While billions have been allocated for rail schemes such as Crossrail and High Speed 2, Britain’s network of driving tarmac has been left to develop traffic jams and potholes.

Local authorities warned in October that it would take £12bn and 14 years to bring roads up to scratch – which makes the chancellor’s autumn statement pledge look as significant as a single traffic cone on the M6.

England’s councils are budgeted to spend £4.4bn on ‘highways and transport services’ in 2016/17 – around half what they spent in 2008.

Meanwhile annual spending on major projects on Britain’s motorways and A roads has rarely gone above £1bn in the past 20 years, despite the figure being closer to £2bn in the early 90s.

Yet the Road Investment Strategy outlines plans for £15bn to be spent on 100 capital projects on the strategic network between 2015 and 2020.

With Hammond’s £1.1bn by 2021 to tackle congestion and upgrade roads and transport services, alongside £220m for pinch points on strategic roads, it is clear that ministers want to see a huge acceleration of highways construction work.

Such a step change is never easy but is made more manageable if there is a clear pipeline, and if other infrastructure sectors due to complete major projects and release shovel-ready workers on to the market.

I’m not just referring to the skilled trades people required to carry out the nuts and bolts of a project – critical though these clearly are. But delivering an increased workload in the pioneering, cost-effective, safety-driven way everyone wants to see requires experienced, qualified senior leaders. And they are not easy to come by at the moment.

The roads sector has shrunk and many of the people who were working in roads in the early 90s, when the Stone Roses were in the charts and capital spending was up around the £2bn-per-year mark, have long since moved on.

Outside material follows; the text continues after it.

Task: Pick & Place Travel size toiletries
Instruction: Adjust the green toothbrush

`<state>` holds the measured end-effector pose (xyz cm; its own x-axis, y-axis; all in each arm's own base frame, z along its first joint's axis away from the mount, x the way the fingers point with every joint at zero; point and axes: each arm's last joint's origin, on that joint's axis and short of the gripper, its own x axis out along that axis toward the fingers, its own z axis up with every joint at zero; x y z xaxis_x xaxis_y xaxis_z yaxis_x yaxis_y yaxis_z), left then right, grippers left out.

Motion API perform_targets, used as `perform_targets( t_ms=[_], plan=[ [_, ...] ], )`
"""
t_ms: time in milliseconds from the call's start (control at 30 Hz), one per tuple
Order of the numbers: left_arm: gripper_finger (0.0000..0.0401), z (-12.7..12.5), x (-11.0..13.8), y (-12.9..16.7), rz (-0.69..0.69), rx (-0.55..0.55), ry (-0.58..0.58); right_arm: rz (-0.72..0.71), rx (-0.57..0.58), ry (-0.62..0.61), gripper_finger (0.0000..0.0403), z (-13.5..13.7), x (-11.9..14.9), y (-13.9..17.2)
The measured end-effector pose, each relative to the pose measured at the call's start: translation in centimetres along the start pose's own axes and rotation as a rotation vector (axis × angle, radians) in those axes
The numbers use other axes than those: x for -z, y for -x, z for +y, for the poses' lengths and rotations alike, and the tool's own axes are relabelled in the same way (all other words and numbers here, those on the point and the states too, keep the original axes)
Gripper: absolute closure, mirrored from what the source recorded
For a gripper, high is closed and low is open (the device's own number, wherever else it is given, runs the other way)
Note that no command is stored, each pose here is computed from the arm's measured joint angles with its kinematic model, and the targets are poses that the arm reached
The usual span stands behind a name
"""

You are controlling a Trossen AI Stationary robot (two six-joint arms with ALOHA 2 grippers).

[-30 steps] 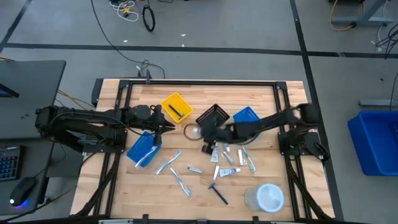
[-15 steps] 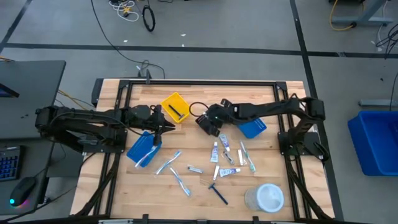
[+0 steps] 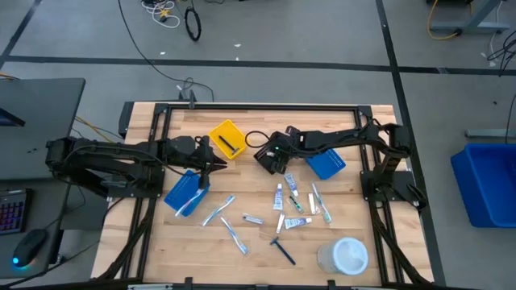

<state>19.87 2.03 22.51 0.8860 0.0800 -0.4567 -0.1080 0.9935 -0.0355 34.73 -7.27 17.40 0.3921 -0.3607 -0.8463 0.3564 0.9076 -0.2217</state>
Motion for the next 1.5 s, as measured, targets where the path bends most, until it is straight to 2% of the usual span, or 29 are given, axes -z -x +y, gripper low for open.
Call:
perform_targets(
  t_ms=[100,200,300,433,533,600,733,933,1067,1200,1333,1500],
  plan=[
    [0.034,0.0,0.0,0.0,0.0,0.0,0.0,0.007,-0.005,0.012,0.0178,0.1,0.0,0.8],
    [0.034,0.0,0.0,0.0,-0.001,0.0,-0.003,0.026,-0.016,0.021,0.017,0.4,-0.6,3.0],
    [0.034,0.0,0.0,0.0,-0.001,0.0,-0.039,0.083,-0.032,-0.041,0.0173,0.8,-0.8,5.6],
    [0.034,0.0,0.0,0.0,-0.002,0.0,-0.047,0.167,-0.165,-0.189,0.0188,1.5,-0.1,8.2],
    [0.034,0.0,0.0,0.0,-0.003,0.0,-0.047,0.316,-0.287,-0.285,0.02,2.6,1.0,9.2],
    [0.034,0.0,0.0,0.0,-0.003,0.0,-0.048,0.423,-0.306,-0.309,0.0207,3.5,2.0,9.7],
    [0.034,0.0,-0.1,0.0,-0.007,0.0,-0.049,0.546,-0.252,-0.301,0.0219,5.3,4.0,10.4],
    [0.034,0.0,-0.1,0.0,-0.009,0.0,-0.049,0.657,-0.164,-0.366,0.0228,7.5,7.4,9.9],
    [0.034,0.0,-0.1,0.0,-0.008,0.0,-0.049,0.738,-0.069,-0.455,0.0228,8.2,10.0,9.3],
    [0.034,0.0,-0.1,0.0,-0.008,0.0,-0.049,0.819,-0.036,-0.518,0.0222,8.7,12.2,8.7],
    [0.034,0.0,-0.1,0.0,-0.008,0.0,-0.046,0.813,-0.04,-0.554,0.0216,9.3,13.6,7.9],
    [0.034,0.0,-0.1,0.0,-0.008,0.0,-0.037,0.784,-0.075,-0.563,0.0209,9.7,13.8,7.5]
  ],
)
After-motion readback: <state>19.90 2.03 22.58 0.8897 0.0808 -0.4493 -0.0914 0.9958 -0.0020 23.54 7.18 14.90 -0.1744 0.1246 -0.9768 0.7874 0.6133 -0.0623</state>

Tempting people back from other sectors, or from roads schemes abroad – or even drawing in new talent in the same way – takes more than just a speech in Parliament.

These top people require exciting, flagship projects to draw them in, and unfortunately these remain in greater abundance outside, the roads sector. Hinkley Point, High Speed 2 and Heathrow are just three of the glamorous schemes that will be competing with jobs to add lanes to local ring roads.

It’s not as though other sectors are going to become quieter. Crossrail is still underway and High Speed 2 is set to begin construction this Parliament. Hinkley Point has been given the green light, and other nuclear projects are expected to follow. Several airports have spending plans – and Heathrow is set to build a third runway. Water investment is also strong through AMP6.

So what can the government do? Well it can throw silly money at the roads sector, and attract people with massive salary hikes, but this is unthinkable at a time when Highways England has been created to drive value from construction works, and infrastructure spending justification is all about return on investment.

Another option is to use its lack of mega-projects to its advantage by trying to get schemes on site as quickly as possible. Planning systems are never easy to negotiate but it must be easier to get local traffic schemes approved than a new nuclear power station, a runway on the edge of London or a North-to-South railway.

By getting cash out of ministers’ mouths and off graphs in documents into real projects on the ground quickly, the government has a chance to get in ahead of some of the other, potentially stronger, possibly more glamorous sectors.

However, it must be remembered that speed of delivery has not necessarily been a strong point of UK governments when it comes to road spending.

In reality, clients, consultants, contractors and suppliers face an uphill task getting hold of first the money and then – critically – the people to deliver the step change in roads projects that the government is promising.

Perhaps there is a tacit admission of the difficulties the sector faces in the fact that Highways England expects only 40 of the 100 projects outlined in the Roads Investment Strategy to start before the final year of the 2015-2020 period.

Although this might seem to buy the government and the industry time, hoping for 60 project starts in the final year is, to my mind, unrealistic in the extreme.

A more deliverable, believable and beneficial outcome could be reached with better engagement with industry and a more realistic plan. The supply chain can then set about trying to secure the right people to deliver it.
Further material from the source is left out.